Code Repository: (https://github.com/D-Robotics/hobot_yolo_world)

Application Scenarios: The robust zero-shot detection capability of YOLO-World endows it with enhanced generalization, making it applicable in domains such as autonomous driving, smart home, and other fields.

Supported Platforms

PlatformSystemFunction
RDK X5Ubuntu 22.04 (Humble)Start MIPI/USB camera/local video and display inference rendering results via web

Preparation

RDK

  1. RDK has flashed the Ubuntu 22.04 system image provided by D-Robotics.

  2. RDK has successfully installed TogetheROS.Bot.

  3. RDK has installed the MIPI or USB camera.

  4. Confirm that the PC is able to access the RDK via the network.

Usage

YOLO-World (hobot_yolo_world) package subscribes to images published by the sensor package. It has the capability to alter the detection categories based on variations in the input text. The text features are sourced from a local feature library, which is queried through the input text to match corresponding features. These features are then inputted into the model for inference. The websocket package is used to render and display the images and corresponding algorithm results on a PC browser.

RDK

Use MIPI Camera to Publish Images

# Configure the tros.b environment
source /opt/tros/humble/setup.bash
# Copy the configuration file required for running the example from the installation path of tros.b.
cp -r /opt/tros/${TROS_DISTRO}/lib/hobot_yolo_world/config/ .

# Configuring MIPI camera
export CAM_TYPE=mipi

# Start the launch file
ros2 launch hobot_yolo_world yolo_world.launch.py yolo_world_texts:="red bottle,trash bin"

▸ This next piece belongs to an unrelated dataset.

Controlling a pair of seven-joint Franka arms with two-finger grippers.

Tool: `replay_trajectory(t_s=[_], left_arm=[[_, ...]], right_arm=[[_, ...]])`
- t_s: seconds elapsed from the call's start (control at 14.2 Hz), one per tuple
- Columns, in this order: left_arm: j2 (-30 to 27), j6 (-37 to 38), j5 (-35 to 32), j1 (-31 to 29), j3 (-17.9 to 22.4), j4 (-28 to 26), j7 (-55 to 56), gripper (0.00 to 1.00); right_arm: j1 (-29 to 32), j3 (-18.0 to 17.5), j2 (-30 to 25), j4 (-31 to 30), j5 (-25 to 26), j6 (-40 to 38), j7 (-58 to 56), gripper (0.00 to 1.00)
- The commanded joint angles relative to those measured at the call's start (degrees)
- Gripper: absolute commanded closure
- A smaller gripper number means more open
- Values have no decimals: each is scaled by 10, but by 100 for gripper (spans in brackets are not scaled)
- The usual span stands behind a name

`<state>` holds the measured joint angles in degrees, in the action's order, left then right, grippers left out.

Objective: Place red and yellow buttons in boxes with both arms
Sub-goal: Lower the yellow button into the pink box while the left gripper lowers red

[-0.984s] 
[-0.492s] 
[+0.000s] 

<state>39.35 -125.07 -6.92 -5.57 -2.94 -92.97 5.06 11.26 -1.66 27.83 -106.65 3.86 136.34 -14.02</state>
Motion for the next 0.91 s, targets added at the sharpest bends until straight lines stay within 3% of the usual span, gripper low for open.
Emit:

Use USB Camera to Publish Images

# Configure the tros.b environment
source /opt/tros/humble/setup.bash

# Copy the configuration file required for running the example from the installation path of tros.b.
cp -r /opt/tros/${TROS_DISTRO}/lib/hobot_yolo_world/config/ .

# Configuring USB camera
export CAM_TYPE=usb

# Start the launch file
ros2 launch hobot_yolo_world yolo_world.launch.py yolo_world_texts:="red bottle,trash bin"

Use Local Image Offline

# Configure the tros.b environment
source /opt/tros/humble/setup.bash
# Copy the configuration file required for running the example from the installation path of tros.b.
cp -r /opt/tros/${TROS_DISTRO}/lib/hobot_yolo_world/config/ .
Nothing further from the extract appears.